We will create a deep neural network with Keras.

In [1]:
# import some modules we may need
import numpy as np
import pandas as pd
import matplotlib.pyplot as plt
# try out PCA as well as some feature selection. or try both!
from sklearn.decomposition import PCA
from sklearn.preprocessing import StandardScaler
from keras.models import Sequential
from keras.layers import Dense, Activation

  from ._conv import register_converters as _register_converters
Using TensorFlow backend.


In [2]:
# read in the csv file and put it in a DataFrame.
df_train = pd.read_csv('audio_training_data_cleaned.csv')

In [3]:
# drop any null values we may have forgotten
df_train = df_train.dropna(how='any',axis=0)

In [4]:
# split into X_train and y_train
X_train = df_train.drop(columns=['filename','age','Unnamed: 0']).values
y_train = df_train['age']

# to do feature selection, must convert categorical values to
# numerical values
replaced = {'teens':1,'twenties':2,'thirties':3,'fourties':4,'fifties':5,'sixties':6,
            'seventies':7,'eighties':8}
y_train_encoded = y_train.replace(replaced)

In [5]:
%%time
# use LASSO technique to do some feature selection because there are 170 features
from sklearn.svm import LinearSVC
from sklearn.feature_selection import SelectFromModel

lsvc = LinearSVC(C=0.01, penalty="l1", dual=False).fit(X_train, y_train_encoded)
model = SelectFromModel(lsvc, prefit=True)
X_train = model.transform(X_train)

CPU times: user 1min 42s, sys: 1.44 s, total: 1min 43s
Wall time: 1min 45s


In [6]:
%%time
# try normal 3-layer perceptron
from keras.utils import to_categorical
from keras.layers import Dropout
y_train_keras_encoded = to_categorical(y_train_encoded)[:,1:] # adds unneeded extra column
DL_model = Sequential()
DL_model.add(Dropout(0.15))
DL_model.add(Dense(256, activation='relu', input_shape = (X_train.shape[1],)))

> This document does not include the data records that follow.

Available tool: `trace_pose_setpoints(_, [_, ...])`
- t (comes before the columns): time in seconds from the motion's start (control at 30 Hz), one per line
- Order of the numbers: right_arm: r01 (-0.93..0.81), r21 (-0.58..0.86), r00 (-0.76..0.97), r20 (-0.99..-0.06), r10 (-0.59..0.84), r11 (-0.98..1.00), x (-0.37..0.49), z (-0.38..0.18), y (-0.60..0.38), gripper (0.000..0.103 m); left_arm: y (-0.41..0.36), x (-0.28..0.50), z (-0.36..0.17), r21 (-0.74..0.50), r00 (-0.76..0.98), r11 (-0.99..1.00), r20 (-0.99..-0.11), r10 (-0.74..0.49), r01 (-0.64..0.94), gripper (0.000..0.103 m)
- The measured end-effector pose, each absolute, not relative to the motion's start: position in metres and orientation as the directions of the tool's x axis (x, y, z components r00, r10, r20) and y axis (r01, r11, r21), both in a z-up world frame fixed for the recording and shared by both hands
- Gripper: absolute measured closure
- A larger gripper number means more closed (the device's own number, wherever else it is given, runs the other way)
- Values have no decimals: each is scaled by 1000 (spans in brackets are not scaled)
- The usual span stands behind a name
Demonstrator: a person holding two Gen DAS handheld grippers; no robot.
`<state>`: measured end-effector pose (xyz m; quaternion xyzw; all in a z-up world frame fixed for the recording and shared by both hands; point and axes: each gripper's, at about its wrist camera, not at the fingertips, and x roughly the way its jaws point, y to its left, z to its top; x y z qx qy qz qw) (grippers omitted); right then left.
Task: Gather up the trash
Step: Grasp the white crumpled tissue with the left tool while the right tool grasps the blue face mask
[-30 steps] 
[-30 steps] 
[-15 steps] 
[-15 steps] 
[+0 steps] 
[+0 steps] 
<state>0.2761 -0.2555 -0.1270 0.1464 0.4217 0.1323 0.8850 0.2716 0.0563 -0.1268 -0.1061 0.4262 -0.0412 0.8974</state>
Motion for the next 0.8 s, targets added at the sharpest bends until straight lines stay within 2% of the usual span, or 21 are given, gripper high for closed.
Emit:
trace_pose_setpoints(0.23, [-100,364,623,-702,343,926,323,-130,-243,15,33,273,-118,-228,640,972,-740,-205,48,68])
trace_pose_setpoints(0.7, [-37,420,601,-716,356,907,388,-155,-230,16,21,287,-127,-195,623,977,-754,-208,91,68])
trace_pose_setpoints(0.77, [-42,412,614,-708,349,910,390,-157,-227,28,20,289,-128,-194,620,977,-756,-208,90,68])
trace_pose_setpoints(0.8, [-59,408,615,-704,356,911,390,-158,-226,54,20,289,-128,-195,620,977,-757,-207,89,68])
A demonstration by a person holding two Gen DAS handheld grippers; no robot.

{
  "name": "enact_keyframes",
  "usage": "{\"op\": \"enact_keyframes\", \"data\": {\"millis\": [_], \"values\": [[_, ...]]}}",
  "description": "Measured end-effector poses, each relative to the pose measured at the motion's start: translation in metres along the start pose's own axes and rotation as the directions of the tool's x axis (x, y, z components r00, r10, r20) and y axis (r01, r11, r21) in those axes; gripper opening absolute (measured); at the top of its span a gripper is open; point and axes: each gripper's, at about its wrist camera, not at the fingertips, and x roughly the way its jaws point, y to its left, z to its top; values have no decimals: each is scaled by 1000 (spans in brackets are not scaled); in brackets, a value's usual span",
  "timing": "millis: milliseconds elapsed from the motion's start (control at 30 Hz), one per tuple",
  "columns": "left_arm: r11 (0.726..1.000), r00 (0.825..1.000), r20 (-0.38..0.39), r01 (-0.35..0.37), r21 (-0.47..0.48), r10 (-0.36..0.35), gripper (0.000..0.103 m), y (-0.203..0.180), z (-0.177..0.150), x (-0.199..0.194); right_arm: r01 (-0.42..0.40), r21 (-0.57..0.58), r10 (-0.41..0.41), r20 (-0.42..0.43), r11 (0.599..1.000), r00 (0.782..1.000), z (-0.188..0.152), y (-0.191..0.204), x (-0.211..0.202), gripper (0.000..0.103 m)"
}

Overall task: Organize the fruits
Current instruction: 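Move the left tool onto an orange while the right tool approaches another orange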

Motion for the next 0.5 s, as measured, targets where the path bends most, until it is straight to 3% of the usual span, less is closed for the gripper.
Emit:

DL_model.add(Dense(1024, activation='relu'))

DL_model.add(Dense(1024, activation='relu'))

DL_model.add(Dense(256, activation='relu'))

DL_model.add(Dense(8, activation='softmax'))

DL_model.compile(optimizer='adam',loss='categorical_crossentropy',
             metrics=['accuracy'])
DL_model.fit(X_train,y_train_keras_encoded,epochs=50,batch_size=100)

Epoch 1/50
Epoch 2/50
Epoch 3/50
Epoch 4/50
Epoch 5/50
Epoch 6/50
Epoch 7/50
Epoch 8/50
Epoch 9/50
Epoch 10/50
Epoch 11/50
Epoch 12/50
Epoch 13/50
Epoch 14/50
Epoch 15/50
Epoch 16/50
Epoch 17/50
Epoch 18/50
Epoch 19/50
Epoch 20/50
Epoch 21/50
Epoch 22/50
Epoch 23/50
Epoch 24/50
Epoch 25/50
Epoch 26/50
Epoch 27/50
Epoch 28/50
Epoch 29/50
Epoch 30/50
Epoch 31/50
Epoch 32/50
Epoch 33/50
Epoch 34/50
Epoch 35/50
Epoch 36/50
Epoch 37/50
Epoch 38/50
Epoch 39/50
Epoch 40/50
Epoch 41/50
Epoch 42/50
Epoch 43/50
Epoch 44/50
Epoch 45/50
Epoch 46/50
Epoch 47/50
Epoch 48/50
Epoch 49/50
Epoch 50/50
CPU times: user 1h 1min 39s, sys: 7min 29s, total: 1h 9min 8s
Wall time: 23min 28s


In [7]:
# now we need to test data against the testing set
# import testing set
testing_df = pd.read_csv('audio_testing_data_cleaned.csv')
# drop any null values we may have forgotten
testing_df = testing_df.dropna(how='any',axis=0)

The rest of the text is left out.